Problem requirements: Every line in the listing below from the one with "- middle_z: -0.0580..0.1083" through the one with "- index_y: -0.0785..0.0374" is to be reproduced exactly, both ends included; leave out the rest.

Given material:
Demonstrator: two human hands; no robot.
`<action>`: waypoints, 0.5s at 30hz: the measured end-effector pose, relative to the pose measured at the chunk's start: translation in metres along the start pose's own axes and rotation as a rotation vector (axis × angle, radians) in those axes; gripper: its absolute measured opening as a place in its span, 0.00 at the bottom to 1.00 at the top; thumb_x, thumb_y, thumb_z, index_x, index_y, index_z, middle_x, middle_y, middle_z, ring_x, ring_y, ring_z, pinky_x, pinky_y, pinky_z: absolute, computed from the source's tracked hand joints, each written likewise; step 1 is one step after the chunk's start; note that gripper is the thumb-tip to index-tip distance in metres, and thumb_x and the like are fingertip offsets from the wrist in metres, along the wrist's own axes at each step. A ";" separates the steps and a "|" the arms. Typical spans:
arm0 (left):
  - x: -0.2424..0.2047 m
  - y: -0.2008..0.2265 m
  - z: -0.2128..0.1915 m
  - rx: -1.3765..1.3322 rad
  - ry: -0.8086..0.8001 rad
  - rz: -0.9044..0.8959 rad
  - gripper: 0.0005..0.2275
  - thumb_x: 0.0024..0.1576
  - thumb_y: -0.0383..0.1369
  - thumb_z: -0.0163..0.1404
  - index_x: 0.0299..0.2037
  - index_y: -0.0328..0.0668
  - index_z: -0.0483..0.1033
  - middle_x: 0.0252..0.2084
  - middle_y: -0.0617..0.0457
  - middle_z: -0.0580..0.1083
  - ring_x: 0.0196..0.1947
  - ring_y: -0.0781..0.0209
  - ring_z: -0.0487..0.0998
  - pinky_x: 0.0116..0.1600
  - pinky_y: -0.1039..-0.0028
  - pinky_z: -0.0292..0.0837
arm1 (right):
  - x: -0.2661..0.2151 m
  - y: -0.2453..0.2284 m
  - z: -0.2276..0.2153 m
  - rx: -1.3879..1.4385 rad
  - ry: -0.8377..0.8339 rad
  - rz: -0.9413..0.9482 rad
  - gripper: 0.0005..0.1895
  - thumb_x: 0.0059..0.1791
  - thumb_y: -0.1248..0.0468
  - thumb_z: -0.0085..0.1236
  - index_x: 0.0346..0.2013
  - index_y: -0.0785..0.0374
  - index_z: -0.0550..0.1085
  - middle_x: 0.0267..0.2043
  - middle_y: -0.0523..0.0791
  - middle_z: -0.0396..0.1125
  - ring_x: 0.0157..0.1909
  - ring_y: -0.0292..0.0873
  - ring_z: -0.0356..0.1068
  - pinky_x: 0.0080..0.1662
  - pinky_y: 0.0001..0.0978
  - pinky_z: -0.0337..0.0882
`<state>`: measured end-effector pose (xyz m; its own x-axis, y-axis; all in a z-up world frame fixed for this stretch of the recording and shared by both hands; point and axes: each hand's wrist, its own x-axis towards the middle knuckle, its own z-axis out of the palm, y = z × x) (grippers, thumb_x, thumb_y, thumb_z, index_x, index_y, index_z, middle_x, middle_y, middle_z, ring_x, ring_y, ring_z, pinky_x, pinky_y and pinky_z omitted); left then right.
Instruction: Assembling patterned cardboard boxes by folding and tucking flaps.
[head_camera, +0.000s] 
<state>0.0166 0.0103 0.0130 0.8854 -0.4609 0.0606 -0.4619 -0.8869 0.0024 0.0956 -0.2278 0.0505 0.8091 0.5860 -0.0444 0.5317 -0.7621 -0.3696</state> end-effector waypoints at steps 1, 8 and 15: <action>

Response below:
  - middle_z: -0.0580..0.1083
  - ring_x: 0.0196..0.1947
  - ring_y: -0.0781..0.0209
  - ring_z: -0.0487..0.0998
  - pinky_x: 0.0116..0.1600
  - pinky_y: -0.1039..-0.0028
  - pinky_z: -0.0292..0.0837
arm1 (right):
  - x: -0.2661..0.2151 m
  - y: -0.2453..0.2284 m
  - z: -0.2276..0.2153 m
  - rx: -1.3879..1.4385 rad
  - ry: -0.8377..0.8339 rad
  - rz: -0.9413..0.9482 rad
  - gripper: 0.0005..0.1895
  - thumb_x: 0.0059..0.1791
  - thumb_y: -0.1248..0.0468
  - thumb_z: -0.0085..0.1236
  - index_x: 0.0346..0.2013
  - index_y: -0.0785..0.0374

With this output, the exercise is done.